Saat ini, pikiran Fang Heng dipenuhi oleh pikiran tentang segel jiwa es alam kematian.
Dia telah memperoleh Desahan Sang Maha Penyayang dari segel itu!
Ditambah lagi dengan teknik penyegelan yang luar biasa, yang hampir mencapai puncaknya.
Dia baru saja mengumpulkan lebih dari dua puluh wadah yang dipenuhi energi dimensional, dan dia sangat ingin kembali dan meminta Abe Akaya menyerapnya. Itu akan semakin meningkatkan atributnya.
Dan di atas itu semua, dia mendapat dukungan dari dewan mayat hidup dan Asosiasi Seni Penyegelan.
Dengan semua keunggulan ini, menyegel Sulhog yang terjebak seharusnya tidak menjadi masalah.

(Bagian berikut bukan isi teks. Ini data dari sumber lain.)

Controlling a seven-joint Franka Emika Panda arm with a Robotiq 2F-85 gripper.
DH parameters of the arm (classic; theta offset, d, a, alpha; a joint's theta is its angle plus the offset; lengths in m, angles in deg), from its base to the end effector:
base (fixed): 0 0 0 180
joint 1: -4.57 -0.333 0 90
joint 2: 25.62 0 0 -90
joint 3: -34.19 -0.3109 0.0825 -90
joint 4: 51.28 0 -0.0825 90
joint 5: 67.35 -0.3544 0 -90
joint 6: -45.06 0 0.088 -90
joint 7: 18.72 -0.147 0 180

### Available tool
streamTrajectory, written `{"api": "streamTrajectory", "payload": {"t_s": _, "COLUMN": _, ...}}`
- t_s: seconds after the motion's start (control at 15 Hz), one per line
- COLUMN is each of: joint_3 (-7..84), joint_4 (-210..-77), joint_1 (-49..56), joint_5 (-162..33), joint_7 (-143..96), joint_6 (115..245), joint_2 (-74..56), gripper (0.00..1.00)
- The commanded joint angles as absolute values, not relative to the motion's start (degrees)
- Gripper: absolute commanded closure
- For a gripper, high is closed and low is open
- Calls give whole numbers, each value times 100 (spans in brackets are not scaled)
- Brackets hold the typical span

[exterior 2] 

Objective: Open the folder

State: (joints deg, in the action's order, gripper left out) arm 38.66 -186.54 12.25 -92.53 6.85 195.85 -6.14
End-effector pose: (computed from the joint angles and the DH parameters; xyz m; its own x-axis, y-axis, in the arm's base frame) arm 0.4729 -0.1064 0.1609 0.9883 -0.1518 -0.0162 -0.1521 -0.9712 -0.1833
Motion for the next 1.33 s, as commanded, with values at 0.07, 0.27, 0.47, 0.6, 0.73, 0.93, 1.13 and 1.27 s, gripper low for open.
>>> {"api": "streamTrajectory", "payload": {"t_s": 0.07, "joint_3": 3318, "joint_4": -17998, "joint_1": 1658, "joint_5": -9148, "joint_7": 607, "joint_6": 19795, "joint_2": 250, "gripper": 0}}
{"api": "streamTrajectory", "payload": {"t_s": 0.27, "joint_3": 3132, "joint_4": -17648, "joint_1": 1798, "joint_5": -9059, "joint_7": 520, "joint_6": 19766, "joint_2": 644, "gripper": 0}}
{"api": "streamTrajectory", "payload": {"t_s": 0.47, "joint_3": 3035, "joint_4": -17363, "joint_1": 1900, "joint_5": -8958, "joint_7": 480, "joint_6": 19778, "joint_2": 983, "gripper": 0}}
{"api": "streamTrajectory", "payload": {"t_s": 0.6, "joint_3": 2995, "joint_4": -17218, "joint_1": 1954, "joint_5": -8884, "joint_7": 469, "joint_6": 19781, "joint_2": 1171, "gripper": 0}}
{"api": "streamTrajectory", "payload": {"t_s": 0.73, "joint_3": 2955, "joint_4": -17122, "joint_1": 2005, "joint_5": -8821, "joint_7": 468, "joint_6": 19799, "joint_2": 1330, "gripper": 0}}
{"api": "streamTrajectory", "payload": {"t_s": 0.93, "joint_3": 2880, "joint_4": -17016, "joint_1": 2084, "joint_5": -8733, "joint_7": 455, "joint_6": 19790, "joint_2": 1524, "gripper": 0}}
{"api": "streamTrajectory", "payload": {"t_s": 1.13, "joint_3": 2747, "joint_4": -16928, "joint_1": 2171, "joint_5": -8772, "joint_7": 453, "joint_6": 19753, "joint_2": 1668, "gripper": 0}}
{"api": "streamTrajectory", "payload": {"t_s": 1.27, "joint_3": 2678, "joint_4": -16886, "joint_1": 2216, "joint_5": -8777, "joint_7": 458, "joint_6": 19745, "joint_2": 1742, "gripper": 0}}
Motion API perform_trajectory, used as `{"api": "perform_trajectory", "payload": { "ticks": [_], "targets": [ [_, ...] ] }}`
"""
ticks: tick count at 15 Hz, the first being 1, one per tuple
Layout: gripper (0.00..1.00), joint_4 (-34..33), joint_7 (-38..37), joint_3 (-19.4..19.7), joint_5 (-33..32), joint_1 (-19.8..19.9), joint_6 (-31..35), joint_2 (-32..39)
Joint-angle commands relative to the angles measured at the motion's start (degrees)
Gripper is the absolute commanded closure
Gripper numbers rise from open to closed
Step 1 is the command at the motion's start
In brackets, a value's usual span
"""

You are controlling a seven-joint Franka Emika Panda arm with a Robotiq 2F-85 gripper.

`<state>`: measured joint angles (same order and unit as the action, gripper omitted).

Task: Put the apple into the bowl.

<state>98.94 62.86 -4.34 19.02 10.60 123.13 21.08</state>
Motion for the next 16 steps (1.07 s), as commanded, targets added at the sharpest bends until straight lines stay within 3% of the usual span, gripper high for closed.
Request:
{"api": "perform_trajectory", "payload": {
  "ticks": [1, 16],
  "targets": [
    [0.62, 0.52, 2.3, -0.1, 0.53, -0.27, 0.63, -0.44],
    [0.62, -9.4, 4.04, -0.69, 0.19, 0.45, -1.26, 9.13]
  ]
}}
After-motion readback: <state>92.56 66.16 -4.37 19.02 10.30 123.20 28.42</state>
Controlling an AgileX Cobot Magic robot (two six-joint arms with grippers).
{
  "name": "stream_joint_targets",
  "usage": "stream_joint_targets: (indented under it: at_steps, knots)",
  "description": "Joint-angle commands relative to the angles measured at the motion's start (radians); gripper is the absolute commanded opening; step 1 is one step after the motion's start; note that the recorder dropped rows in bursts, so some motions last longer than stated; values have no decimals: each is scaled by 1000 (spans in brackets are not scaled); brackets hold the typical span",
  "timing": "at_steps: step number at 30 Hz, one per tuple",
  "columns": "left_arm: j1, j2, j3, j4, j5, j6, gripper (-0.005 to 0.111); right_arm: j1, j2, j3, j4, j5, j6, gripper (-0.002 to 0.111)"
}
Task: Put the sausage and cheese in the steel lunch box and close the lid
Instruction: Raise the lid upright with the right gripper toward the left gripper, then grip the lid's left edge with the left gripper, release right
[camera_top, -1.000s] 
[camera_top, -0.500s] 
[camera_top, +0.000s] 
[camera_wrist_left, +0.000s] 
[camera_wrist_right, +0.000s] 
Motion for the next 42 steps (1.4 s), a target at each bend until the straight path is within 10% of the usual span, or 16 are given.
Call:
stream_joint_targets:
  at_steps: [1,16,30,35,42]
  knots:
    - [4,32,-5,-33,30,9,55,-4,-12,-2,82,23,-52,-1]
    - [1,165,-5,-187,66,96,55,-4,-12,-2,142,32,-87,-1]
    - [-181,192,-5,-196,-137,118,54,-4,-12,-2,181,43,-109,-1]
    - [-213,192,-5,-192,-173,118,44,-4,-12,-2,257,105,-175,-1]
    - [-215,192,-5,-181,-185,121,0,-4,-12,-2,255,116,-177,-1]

Peluang keberhasilannya lebih dari 60%.
Sekalipun gagal, dia selalu bisa mencoba lagi, dan peluang keberhasilannya akan meningkat setiap kali mencoba.
Jika berhasil, dia akan mendapatkan harta karun yang ditinggalkan oleh Permaisuri!
Kunci menuju lorong sihir necromancy tingkat dewa sudah di depan mata!
Saatnya berangkat!
Pertama, kembali ke Kiamat Zombie untuk menyerap lebih banyak energi dimensional.
Kegembiraan terpancar di mata Fang Heng.
…
Di alam kematian.
Ji Xiaobo telah menunggu di pintu masuk Lembah Es untuk waktu yang lama.
Di belakangnya, beberapa instruktur dari dewan mayat hidup menemaninya.
Setelah menghubungi Shi Lipeng sebelumnya, dia segera membawa timnya ke Lembah Es untuk mempersiapkan fase selanjutnya dari proses penyegelan Sulhog.